Saved data entries:
Start of Block
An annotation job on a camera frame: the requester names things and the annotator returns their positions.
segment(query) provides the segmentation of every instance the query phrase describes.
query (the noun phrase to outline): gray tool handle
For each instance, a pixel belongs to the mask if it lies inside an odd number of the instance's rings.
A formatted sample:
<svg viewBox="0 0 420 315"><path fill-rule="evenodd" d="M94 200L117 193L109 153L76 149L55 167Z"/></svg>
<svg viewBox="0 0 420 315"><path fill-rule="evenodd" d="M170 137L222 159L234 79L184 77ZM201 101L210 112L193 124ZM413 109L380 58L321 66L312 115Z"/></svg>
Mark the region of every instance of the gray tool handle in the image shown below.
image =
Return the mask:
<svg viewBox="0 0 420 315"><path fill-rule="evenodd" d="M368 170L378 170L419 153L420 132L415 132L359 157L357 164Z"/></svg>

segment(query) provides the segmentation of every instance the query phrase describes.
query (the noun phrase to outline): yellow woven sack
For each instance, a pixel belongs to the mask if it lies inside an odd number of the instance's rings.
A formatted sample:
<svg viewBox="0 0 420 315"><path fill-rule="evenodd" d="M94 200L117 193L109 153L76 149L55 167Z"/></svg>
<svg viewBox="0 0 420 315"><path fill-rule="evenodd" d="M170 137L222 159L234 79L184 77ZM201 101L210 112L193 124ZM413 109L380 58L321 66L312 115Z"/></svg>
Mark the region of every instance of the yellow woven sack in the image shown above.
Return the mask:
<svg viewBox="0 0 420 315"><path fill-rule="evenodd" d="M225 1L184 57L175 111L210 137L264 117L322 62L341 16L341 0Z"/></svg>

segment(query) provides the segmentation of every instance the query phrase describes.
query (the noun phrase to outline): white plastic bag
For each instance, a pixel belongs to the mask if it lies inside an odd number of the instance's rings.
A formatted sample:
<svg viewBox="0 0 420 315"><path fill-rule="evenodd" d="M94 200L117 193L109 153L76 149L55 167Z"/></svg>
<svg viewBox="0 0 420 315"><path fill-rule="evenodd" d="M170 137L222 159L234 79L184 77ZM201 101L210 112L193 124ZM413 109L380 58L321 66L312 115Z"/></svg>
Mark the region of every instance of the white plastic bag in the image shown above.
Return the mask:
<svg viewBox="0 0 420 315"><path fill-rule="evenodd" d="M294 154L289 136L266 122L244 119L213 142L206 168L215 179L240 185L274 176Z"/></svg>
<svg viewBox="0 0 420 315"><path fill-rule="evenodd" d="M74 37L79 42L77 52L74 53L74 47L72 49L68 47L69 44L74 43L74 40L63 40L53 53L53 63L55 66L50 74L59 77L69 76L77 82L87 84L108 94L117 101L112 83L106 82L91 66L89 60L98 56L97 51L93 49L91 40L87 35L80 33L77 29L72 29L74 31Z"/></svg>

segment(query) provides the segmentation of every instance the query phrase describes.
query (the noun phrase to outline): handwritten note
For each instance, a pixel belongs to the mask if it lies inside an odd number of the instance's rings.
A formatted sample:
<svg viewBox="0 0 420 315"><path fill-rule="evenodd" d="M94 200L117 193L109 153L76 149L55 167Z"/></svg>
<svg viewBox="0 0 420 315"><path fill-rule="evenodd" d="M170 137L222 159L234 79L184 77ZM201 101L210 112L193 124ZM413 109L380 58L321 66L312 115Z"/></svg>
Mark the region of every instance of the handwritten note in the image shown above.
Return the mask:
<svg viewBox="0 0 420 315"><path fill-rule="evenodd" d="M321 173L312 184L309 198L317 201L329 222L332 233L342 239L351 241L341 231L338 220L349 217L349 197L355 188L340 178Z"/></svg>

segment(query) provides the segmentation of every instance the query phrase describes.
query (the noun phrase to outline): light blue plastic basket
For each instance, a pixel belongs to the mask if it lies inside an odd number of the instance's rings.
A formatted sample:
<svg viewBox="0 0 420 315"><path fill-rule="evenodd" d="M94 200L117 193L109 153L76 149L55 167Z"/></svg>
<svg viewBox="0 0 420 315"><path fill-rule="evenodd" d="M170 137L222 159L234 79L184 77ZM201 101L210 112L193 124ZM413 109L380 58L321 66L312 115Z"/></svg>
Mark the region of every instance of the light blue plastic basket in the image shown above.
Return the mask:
End of Block
Activity:
Write only the number of lines above that contain "region".

Task output:
5